* RECORDS FOR PROCESSING *

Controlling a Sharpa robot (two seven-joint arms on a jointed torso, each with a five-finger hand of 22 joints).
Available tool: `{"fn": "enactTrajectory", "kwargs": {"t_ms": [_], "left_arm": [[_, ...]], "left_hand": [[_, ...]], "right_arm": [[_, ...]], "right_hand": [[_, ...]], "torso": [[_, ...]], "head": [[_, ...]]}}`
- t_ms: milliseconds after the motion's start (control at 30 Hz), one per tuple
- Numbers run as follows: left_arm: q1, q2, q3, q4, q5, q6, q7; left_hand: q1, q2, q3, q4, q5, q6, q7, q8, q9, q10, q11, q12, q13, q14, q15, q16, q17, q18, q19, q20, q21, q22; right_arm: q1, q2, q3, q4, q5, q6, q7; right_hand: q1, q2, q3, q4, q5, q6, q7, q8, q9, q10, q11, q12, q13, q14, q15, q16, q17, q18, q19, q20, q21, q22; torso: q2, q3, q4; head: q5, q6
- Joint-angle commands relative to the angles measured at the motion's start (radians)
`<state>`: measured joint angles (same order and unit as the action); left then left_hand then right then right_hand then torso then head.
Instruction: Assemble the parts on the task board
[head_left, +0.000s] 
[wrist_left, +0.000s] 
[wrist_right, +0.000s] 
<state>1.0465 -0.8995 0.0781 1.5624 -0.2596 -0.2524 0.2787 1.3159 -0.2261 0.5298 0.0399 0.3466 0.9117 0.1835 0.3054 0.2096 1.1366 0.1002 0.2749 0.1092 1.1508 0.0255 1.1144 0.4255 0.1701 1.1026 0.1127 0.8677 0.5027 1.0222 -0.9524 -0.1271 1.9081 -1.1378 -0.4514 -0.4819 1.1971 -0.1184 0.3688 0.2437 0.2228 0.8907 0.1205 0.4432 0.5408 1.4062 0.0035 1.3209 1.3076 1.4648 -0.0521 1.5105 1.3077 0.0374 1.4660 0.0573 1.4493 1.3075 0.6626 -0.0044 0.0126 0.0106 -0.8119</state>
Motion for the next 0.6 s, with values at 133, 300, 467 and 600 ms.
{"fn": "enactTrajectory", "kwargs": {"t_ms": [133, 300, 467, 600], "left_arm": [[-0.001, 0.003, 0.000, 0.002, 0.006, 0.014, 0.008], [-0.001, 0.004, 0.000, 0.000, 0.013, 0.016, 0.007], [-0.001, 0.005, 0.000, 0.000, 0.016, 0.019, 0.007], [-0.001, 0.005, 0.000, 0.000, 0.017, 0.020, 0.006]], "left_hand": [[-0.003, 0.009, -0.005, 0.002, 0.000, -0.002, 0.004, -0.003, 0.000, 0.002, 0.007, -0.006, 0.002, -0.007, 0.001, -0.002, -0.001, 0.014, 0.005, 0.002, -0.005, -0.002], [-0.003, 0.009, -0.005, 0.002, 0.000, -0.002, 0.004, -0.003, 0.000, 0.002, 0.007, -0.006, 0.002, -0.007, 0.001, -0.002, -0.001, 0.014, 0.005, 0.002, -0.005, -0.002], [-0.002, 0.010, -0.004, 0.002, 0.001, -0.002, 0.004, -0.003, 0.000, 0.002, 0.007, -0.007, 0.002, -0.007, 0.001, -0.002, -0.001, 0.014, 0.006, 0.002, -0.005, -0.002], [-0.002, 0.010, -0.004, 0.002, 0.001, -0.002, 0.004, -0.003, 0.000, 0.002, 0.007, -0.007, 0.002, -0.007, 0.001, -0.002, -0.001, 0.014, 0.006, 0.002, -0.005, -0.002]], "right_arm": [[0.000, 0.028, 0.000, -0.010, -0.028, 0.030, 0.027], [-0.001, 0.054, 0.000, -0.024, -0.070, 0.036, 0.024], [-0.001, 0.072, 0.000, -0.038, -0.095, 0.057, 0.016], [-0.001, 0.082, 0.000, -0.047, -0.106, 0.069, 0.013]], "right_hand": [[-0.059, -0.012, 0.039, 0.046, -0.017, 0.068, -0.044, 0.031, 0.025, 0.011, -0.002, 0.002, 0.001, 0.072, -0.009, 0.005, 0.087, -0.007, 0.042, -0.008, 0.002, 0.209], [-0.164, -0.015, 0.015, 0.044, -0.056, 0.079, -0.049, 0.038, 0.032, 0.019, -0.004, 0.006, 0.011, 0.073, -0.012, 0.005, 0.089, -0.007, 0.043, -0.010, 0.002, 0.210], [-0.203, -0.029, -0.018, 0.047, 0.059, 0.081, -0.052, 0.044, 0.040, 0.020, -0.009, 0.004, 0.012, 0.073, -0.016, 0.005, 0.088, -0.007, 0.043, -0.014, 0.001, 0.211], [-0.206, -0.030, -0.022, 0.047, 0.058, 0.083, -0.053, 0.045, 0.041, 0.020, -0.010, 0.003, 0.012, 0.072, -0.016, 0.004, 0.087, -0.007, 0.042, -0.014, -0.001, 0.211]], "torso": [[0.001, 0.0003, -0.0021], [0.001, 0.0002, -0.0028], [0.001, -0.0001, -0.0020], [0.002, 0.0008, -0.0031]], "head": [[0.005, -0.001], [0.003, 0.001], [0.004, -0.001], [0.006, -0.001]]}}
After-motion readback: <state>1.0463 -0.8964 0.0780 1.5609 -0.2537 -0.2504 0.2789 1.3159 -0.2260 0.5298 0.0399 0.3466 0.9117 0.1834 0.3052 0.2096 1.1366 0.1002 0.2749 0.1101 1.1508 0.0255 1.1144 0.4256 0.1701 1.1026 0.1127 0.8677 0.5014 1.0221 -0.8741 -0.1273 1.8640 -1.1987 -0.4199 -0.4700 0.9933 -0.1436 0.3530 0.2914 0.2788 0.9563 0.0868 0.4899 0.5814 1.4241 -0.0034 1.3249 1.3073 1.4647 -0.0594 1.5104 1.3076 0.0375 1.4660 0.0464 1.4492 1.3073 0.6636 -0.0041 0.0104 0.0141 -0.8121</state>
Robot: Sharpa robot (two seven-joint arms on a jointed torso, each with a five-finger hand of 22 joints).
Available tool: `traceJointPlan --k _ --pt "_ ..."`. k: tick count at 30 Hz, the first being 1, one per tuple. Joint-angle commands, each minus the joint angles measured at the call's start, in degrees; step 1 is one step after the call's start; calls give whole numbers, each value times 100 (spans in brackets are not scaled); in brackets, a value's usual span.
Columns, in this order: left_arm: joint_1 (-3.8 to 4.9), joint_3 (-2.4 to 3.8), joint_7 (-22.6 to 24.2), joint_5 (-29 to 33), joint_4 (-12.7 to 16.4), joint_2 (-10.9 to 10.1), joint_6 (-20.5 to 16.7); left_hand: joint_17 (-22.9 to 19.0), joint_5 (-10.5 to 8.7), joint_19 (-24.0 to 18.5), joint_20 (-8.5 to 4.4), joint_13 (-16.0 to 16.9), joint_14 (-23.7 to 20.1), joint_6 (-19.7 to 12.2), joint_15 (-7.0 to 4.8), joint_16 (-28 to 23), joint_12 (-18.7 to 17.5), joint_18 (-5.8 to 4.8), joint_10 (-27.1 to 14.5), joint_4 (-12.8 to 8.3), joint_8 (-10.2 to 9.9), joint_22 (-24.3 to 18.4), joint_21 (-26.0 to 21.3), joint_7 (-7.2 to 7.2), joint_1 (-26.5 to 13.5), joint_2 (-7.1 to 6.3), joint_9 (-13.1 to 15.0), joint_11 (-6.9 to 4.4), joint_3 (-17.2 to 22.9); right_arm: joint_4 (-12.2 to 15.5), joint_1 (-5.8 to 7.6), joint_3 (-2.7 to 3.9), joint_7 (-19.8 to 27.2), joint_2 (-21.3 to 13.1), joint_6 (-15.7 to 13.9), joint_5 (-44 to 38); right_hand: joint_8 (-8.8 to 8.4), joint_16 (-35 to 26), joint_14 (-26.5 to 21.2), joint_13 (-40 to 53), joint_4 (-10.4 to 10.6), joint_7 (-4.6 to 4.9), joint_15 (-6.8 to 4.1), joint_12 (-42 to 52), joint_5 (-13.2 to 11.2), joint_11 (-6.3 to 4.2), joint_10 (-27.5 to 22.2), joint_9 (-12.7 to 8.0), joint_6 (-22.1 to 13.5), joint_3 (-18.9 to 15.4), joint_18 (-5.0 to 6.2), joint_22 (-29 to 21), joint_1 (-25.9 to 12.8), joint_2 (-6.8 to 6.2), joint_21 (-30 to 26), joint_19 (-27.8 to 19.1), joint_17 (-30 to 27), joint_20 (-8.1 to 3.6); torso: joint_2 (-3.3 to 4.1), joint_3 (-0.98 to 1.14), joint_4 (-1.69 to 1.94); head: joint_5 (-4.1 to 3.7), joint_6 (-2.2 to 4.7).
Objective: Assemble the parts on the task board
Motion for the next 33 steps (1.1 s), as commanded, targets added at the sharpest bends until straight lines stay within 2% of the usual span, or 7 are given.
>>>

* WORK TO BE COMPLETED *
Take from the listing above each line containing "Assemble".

* WRITTEN REPLY *
Instruction: Assemble the parts on the task board
Objective: Assemble the parts on the task board

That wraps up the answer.